California-based Sharp HealthCare is exploring the potential of spatial computing in healthcare. The organization created the Spatial Computing Center of Excellence to explore the usefulness of Apple Vision Pro for real-time health information management for doctors, nurses and specialists.

Sharp has partnered with Epic, a leading provider of electronic health records systems, to provide 30 Apple Vision Pro headsets to healthcare professionals.

“We've invested in enough devices that doctors, nurses, computer scientists, software developers and others can start using them right away,” said Dan Exley, Sharp's vice president of clinical systems. San Diego Union-Tribune. “We want them to work with us to figure out what tasks and workflows it’s best suited for.”

The nurse manager can visualize the statistics of all patients assigned to the nurses he supervises. Doctors could view a patient's complete medical history, X-rays and body scans, and quickly scan and select items with the touch of their fingers.

The San Diego Union-Tribune notes one particularly interesting use case: An anesthesiologist can view important information projected around the patient's head, rather than on awkwardly placed monitors. This will allow doctors to simultaneously visually monitor patients and their vital signs.

Apple, for its part, also believes that doctors and surgeons will be able to use the new device. Apple CEO Mike Rockwell believes surgeons could even use it during operations.

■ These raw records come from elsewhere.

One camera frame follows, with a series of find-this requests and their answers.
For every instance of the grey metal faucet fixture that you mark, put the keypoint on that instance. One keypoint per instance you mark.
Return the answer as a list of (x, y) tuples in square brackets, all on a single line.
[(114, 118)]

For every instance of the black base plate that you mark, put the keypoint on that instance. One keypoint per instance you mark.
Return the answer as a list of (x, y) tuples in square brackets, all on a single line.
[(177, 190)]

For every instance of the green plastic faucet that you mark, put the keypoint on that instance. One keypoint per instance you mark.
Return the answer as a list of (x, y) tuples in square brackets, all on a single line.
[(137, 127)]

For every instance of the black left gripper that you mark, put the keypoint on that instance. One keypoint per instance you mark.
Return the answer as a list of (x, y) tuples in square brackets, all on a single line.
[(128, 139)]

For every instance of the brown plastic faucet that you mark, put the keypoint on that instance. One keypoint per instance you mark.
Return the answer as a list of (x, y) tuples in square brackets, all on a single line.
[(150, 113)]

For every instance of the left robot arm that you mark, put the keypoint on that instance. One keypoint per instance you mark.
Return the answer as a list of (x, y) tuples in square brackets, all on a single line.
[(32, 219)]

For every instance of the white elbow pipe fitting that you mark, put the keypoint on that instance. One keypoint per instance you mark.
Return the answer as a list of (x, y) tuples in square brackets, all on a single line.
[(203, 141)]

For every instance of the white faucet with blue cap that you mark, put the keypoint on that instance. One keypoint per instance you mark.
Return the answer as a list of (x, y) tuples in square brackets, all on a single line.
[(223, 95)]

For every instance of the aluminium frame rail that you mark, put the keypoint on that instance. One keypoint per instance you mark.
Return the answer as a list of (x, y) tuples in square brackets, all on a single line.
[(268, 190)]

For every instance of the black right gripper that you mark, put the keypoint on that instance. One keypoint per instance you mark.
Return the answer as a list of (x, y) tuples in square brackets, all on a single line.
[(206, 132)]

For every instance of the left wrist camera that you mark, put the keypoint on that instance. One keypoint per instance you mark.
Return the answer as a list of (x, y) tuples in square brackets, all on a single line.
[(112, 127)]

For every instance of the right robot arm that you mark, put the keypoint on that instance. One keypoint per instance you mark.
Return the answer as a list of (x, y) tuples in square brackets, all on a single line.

Dr. Tommy Korn, who is not affiliated with the Spatial Computing Center of Excellence, tested Apple Vision Pro and found it a useful tool. However, he noted that patients shouldn't expect their doctors to wear headsets during in-person appointments anytime soon.

If doctors wear a headset like the Apple Vision Pro while interacting with patients, it could reduce the amount of human interaction, Korn said. He thinks doctors could use it before seeing patients to gain more insight into patient records and focus less on computer screens in the rooms.